Compilation album by Information Society
- Released: March 30, 2004
- Length: 79:46
- Label: Cleopatra

Information Society chronology
| strange haircuts // cardboard guitars // and computer samples (2001) | Pure Energy (2004) | Oscillator (2007) |

= Pure Energy (Information Society album) =

Pure Energy: The Very Best of Information Society is a compilation album by the electronic band Information Society. It is generally poorly regarded by band members. Released three years after their previous compilation, strange haircuts // cardboard guitars // and computer samples, lead singer Kurt Harland was not involved with production.

==Production==
This album contains tracks from the albums Don't Be Afraid (done by Harland alone) and InSoc Recombinant (a remix album, again a solo work by Harland), along with different mixes of "Are 'Friends' Electric?" and "What's on Your Mind", and a cover version of a Madonna song (which had been made for Cleopatra's tribute album entitled Virgin Voices Vol. 1: A Tribute to Madonna).

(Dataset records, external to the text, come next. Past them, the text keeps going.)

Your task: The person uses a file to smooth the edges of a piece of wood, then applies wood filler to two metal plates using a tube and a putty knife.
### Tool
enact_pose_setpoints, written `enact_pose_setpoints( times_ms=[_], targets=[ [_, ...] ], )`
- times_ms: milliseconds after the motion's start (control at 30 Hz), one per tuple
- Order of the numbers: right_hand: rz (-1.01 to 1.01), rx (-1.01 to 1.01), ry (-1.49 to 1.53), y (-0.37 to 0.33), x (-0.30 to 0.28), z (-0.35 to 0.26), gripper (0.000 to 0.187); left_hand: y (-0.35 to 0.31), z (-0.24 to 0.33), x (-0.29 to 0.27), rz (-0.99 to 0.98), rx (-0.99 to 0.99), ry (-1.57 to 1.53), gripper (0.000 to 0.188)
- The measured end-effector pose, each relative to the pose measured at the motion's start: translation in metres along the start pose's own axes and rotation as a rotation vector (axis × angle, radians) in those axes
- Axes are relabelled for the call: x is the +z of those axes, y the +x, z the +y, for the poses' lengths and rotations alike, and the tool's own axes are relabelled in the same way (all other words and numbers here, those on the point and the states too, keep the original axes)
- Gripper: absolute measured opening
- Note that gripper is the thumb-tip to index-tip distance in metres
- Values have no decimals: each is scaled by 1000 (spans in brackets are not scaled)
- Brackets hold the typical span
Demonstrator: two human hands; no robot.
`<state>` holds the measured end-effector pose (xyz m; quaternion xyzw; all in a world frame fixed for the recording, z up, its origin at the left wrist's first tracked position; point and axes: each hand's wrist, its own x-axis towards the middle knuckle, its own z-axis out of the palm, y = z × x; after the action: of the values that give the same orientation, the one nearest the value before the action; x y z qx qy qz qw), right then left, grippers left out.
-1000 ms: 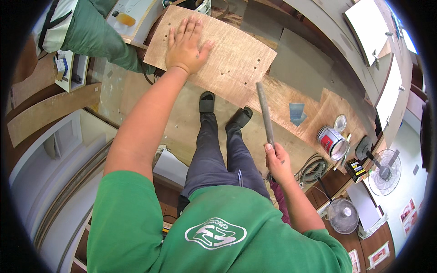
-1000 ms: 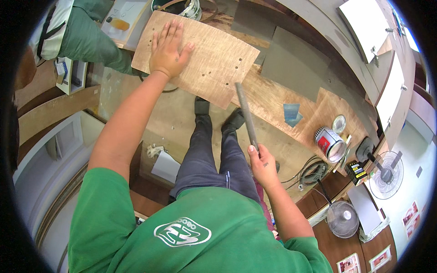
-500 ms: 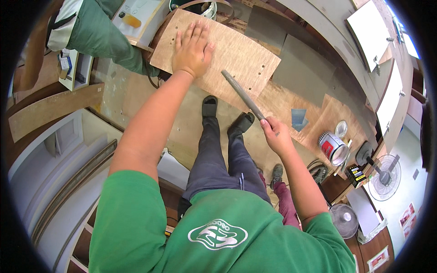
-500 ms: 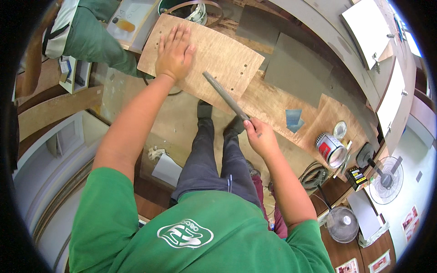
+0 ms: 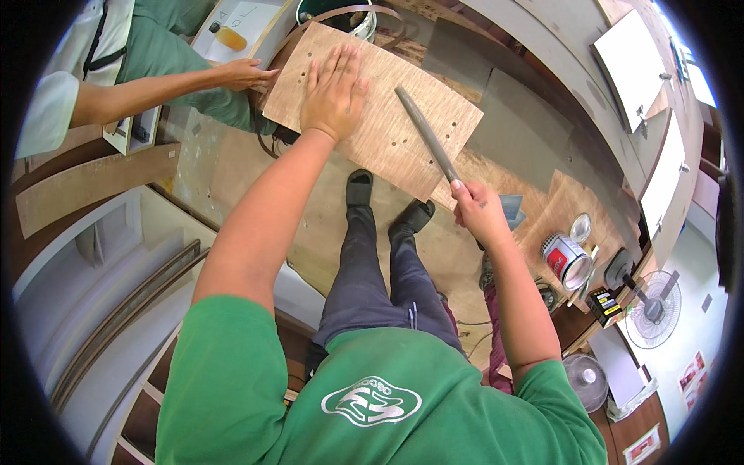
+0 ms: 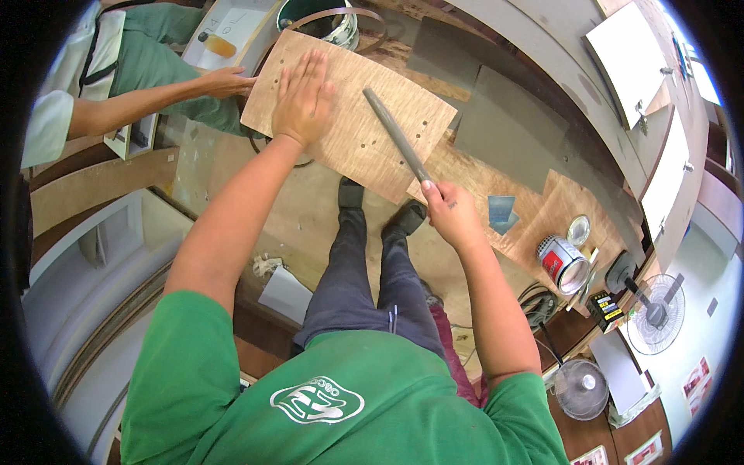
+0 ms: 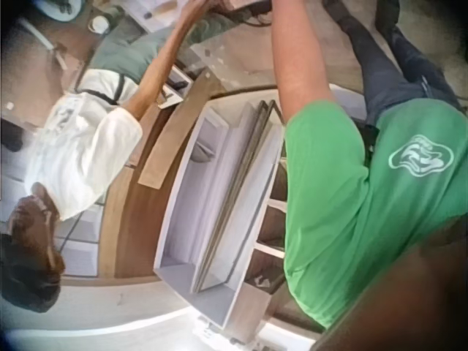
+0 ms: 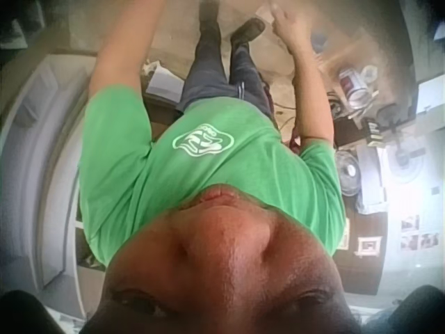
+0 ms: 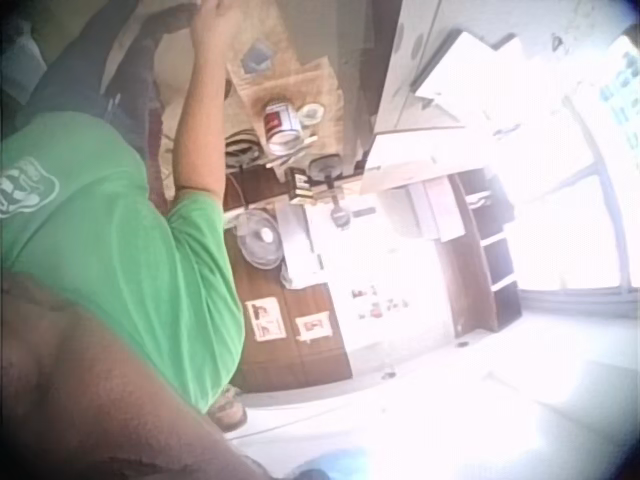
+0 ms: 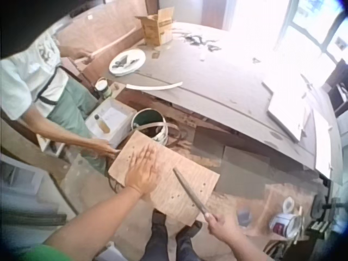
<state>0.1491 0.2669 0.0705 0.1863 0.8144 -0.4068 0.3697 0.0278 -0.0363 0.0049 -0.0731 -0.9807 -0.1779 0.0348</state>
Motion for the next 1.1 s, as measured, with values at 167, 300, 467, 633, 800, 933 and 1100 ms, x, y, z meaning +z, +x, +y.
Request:
enact_pose_setpoints(
  times_ms=[167,300,467,633,800,933,1100],
  targets=[
    [33,45,12,-15,0,47,49,-2,-1,-3,-13,-7,69,60],
    [83,-59,-70,7,-6,22,50,-1,-2,5,15,11,80,60],
    [110,-65,-108,-5,7,50,49,0,0,4,-3,8,119,59],
    [147,21,97,-47,19,107,44,0,-1,1,-5,4,129,59],
    [146,62,305,-20,14,69,42,2,-1,3,9,30,157,59],
    [189,22,179,-55,36,119,44,1,-2,1,-19,15,146,59],
    [156,36,216,-38,20,90,48,0,-1,1,-39,4,223,60]
  ],
)
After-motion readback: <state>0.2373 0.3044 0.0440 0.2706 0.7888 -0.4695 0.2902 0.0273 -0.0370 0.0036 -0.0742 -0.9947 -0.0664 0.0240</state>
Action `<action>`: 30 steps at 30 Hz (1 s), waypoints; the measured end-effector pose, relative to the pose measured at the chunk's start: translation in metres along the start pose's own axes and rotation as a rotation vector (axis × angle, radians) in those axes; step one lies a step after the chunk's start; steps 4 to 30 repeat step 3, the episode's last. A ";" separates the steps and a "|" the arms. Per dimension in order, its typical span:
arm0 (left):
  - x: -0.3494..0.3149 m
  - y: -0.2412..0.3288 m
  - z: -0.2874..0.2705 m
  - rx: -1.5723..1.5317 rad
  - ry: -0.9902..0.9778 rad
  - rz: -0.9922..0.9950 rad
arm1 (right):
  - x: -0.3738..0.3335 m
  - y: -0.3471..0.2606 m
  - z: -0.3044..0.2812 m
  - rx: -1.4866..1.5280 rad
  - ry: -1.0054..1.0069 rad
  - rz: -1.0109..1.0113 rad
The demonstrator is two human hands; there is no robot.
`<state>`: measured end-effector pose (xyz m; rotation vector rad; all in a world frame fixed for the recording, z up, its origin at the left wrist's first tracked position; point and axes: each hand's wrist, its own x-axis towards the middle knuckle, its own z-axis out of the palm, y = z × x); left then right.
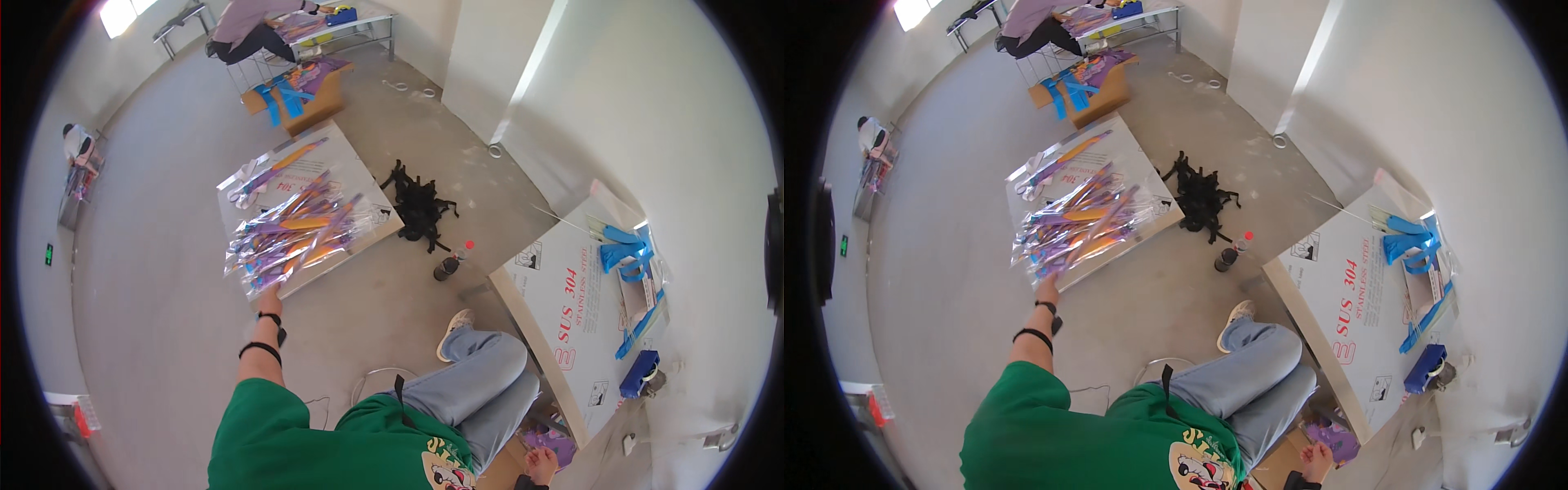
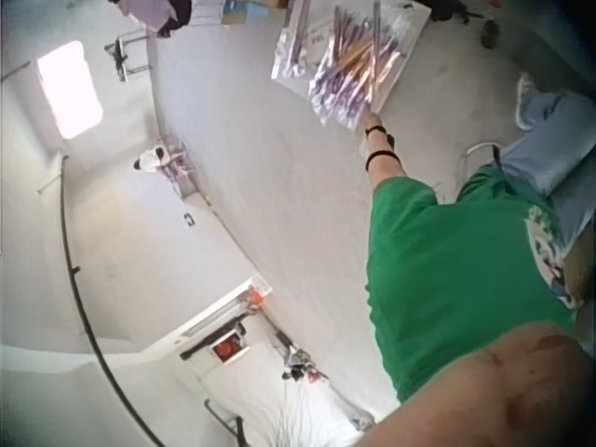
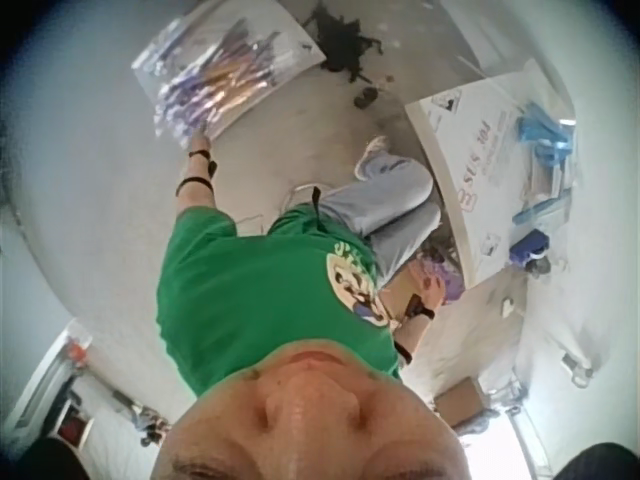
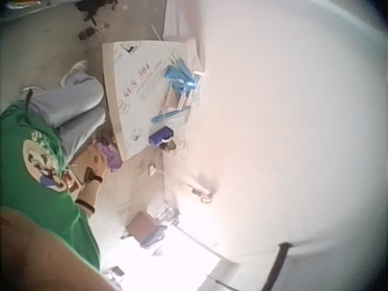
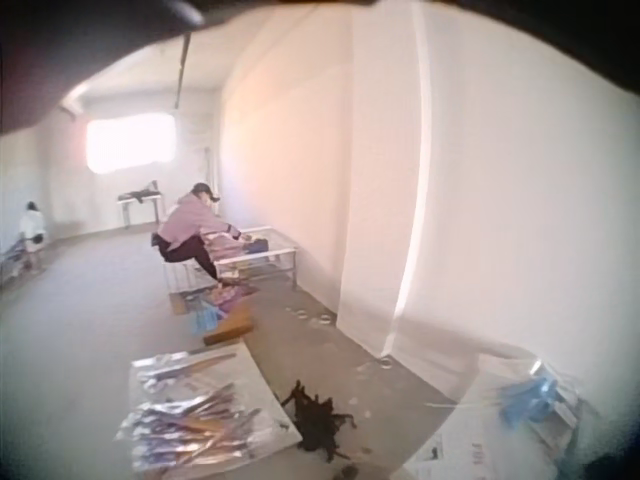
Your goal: Assembling a character-themed kite by folding and taping the plastic film.
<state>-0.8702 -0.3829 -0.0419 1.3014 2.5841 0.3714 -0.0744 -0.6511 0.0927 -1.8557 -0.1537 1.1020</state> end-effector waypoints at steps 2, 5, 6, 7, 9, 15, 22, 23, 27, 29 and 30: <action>0.049 0.025 -0.039 0.026 -0.049 -0.029 | -0.005 -0.008 -0.009 -0.056 0.084 0.049; 0.070 0.027 -0.061 0.049 -0.047 -0.050 | -0.001 -0.005 -0.014 -0.038 0.099 0.039; 0.070 0.027 -0.061 0.049 -0.047 -0.050 | -0.001 -0.005 -0.014 -0.038 0.099 0.039; 0.070 0.027 -0.061 0.049 -0.047 -0.050 | -0.001 -0.005 -0.014 -0.038 0.099 0.039; 0.070 0.027 -0.061 0.049 -0.047 -0.050 | -0.001 -0.005 -0.014 -0.038 0.099 0.039; 0.070 0.027 -0.061 0.049 -0.047 -0.050 | -0.001 -0.005 -0.014 -0.038 0.099 0.039; 0.070 0.027 -0.061 0.049 -0.047 -0.050 | -0.001 -0.005 -0.014 -0.038 0.099 0.039; 0.070 0.027 -0.061 0.049 -0.047 -0.050 | -0.001 -0.005 -0.014 -0.038 0.099 0.039; 0.070 0.027 -0.061 0.049 -0.047 -0.050 | -0.001 -0.005 -0.014 -0.038 0.099 0.039; 0.070 0.027 -0.061 0.049 -0.047 -0.050 | -0.001 -0.005 -0.014 -0.038 0.099 0.039; 0.070 0.027 -0.061 0.049 -0.047 -0.050 | -0.001 -0.005 -0.014 -0.038 0.099 0.039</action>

The album was produced by Cleopatra Records from archived material without any involvement from the band. Despite being listed in the liner notes as the album's producer, singer Harland did not work on it, and did not know of it before it was released.

==Track listing==
1. "What's on Your Mind (Pure Energy)" – 4:18
2. "Peace & Love, Inc." (Biokraft Mix) – 5:02
3. "Empty 3.0" – 8:34
4. "Closing In 2.0" – 8:13
5. "On the Outside 2.1" – 6:49
6. "Walking Away" (Leæther Strip Mix) – 5:01
7. "What's on Your Mind (Pure Energy)" (Effcee Mix) – 5:42
8. "Are 'Friends' Electric?" (Slightly Altered Version) – 4:57
9. "Going, Going, Gone" (Razed in Black Mix) – 4:58
10. "Express Yourself" – 5:01
11. "Ozar Midrashim 1.1" – 6:54
12. "Seek 300 2.11" – 4:36
13. "The Ridge 1.1" – 9:41

==Band reaction==
Paul Robb says this is "not an Information Society record" and "an insult to both the band and the fans". He also detested the cover art, calling it "dreadful".

Despite refusing to "endorse or un-endorse" it, Harland expressed a strong dislike regarding the cover art, for being poorly done and for depicting him bearing a firearm.

The band has referred to it in their MySpace blog as "that horrible Cleopatra abomination".